━━ Material provided ━━
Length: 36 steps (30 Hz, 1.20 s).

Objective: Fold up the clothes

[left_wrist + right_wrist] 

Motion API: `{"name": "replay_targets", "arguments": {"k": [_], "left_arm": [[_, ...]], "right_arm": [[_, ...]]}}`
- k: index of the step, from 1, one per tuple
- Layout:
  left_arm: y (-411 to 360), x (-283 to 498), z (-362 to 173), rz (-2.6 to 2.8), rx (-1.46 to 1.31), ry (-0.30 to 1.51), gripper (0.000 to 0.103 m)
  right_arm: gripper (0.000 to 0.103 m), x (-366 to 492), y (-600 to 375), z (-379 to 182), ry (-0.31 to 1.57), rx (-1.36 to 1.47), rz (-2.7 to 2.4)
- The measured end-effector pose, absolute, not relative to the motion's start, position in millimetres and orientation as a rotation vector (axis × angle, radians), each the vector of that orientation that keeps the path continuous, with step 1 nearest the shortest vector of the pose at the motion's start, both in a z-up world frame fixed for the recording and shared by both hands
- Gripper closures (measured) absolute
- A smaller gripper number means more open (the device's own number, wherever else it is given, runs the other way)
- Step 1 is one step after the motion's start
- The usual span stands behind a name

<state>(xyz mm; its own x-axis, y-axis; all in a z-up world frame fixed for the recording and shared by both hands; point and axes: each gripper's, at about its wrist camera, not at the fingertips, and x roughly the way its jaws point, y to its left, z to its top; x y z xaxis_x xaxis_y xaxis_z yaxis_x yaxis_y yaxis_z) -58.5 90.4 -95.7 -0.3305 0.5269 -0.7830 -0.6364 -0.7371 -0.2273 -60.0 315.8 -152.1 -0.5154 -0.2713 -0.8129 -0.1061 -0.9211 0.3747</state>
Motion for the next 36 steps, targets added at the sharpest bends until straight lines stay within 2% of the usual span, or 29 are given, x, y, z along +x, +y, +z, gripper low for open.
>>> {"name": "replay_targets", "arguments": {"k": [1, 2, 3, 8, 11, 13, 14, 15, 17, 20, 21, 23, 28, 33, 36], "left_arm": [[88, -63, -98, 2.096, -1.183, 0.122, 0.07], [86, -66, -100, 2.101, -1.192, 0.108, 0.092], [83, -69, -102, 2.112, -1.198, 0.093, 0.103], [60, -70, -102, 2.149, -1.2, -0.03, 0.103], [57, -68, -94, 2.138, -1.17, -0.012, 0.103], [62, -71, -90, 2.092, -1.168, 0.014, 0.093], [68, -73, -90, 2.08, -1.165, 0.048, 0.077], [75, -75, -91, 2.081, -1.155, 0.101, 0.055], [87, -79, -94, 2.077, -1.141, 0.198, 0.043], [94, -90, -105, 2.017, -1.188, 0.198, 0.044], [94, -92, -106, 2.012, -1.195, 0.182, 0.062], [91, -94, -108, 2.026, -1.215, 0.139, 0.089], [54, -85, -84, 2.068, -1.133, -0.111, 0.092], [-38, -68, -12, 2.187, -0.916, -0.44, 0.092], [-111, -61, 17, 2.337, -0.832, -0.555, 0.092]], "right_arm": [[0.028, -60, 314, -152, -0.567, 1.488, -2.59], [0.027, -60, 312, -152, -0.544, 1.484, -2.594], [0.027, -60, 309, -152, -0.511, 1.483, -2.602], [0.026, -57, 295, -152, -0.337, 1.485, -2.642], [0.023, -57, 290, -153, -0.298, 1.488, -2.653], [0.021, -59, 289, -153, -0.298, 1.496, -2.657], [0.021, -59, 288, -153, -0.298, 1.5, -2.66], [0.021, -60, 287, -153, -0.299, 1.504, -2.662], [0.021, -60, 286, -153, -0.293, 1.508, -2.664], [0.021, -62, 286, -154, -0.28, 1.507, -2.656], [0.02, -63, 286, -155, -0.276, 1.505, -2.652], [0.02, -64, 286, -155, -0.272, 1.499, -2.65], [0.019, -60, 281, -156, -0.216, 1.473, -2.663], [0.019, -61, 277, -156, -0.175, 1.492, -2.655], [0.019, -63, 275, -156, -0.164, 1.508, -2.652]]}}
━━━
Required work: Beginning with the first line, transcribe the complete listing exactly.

Solution below:
Length: 36 steps (30 Hz, 1.20 s).

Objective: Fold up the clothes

[left_wrist + right_wrist] 

Motion API: `{"name": "replay_targets", "arguments": {"k": [_], "left_arm": [[_, ...]], "right_arm": [[_, ...]]}}`
- k: index of the step, from 1, one per tuple
- Layout:
  left_arm: y (-411 to 360), x (-283 to 498), z (-362 to 173), rz (-2.6 to 2.8), rx (-1.46 to 1.31), ry (-0.30 to 1.51), gripper (0.000 to 0.103 m)
  right_arm: gripper (0.000 to 0.103 m), x (-366 to 492), y (-600 to 375), z (-379 to 182), ry (-0.31 to 1.57), rx (-1.36 to 1.47), rz (-2.7 to 2.4)
- The measured end-effector pose, absolute, not relative to the motion's start, position in millimetres and orientation as a rotation vector (axis × angle, radians), each the vector of that orientation that keeps the path continuous, with step 1 nearest the shortest vector of the pose at the motion's start, both in a z-up world frame fixed for the recording and shared by both hands
- Gripper closures (measured) absolute
- A smaller gripper number means more open (the device's own number, wherever else it is given, runs the other way)
- Step 1 is one step after the motion's start
- The usual span stands behind a name

<state>(xyz mm; its own x-axis, y-axis; all in a z-up world frame fixed for the recording and shared by both hands; point and axes: each gripper's, at about its wrist camera, not at the fingertips, and x roughly the way its jaws point, y to its left, z to its top; x y z xaxis_x xaxis_y xaxis_z yaxis_x yaxis_y yaxis_z) -58.5 90.4 -95.7 -0.3305 0.5269 -0.7830 -0.6364 -0.7371 -0.2273 -60.0 315.8 -152.1 -0.5154 -0.2713 -0.8129 -0.1061 -0.9211 0.3747</state>
Motion for the next 36 steps, targets added at the sharpest bends until straight lines stay within 2% of the usual span, or 29 are given, x, y, z along +x, +y, +z, gripper low for open.
>>> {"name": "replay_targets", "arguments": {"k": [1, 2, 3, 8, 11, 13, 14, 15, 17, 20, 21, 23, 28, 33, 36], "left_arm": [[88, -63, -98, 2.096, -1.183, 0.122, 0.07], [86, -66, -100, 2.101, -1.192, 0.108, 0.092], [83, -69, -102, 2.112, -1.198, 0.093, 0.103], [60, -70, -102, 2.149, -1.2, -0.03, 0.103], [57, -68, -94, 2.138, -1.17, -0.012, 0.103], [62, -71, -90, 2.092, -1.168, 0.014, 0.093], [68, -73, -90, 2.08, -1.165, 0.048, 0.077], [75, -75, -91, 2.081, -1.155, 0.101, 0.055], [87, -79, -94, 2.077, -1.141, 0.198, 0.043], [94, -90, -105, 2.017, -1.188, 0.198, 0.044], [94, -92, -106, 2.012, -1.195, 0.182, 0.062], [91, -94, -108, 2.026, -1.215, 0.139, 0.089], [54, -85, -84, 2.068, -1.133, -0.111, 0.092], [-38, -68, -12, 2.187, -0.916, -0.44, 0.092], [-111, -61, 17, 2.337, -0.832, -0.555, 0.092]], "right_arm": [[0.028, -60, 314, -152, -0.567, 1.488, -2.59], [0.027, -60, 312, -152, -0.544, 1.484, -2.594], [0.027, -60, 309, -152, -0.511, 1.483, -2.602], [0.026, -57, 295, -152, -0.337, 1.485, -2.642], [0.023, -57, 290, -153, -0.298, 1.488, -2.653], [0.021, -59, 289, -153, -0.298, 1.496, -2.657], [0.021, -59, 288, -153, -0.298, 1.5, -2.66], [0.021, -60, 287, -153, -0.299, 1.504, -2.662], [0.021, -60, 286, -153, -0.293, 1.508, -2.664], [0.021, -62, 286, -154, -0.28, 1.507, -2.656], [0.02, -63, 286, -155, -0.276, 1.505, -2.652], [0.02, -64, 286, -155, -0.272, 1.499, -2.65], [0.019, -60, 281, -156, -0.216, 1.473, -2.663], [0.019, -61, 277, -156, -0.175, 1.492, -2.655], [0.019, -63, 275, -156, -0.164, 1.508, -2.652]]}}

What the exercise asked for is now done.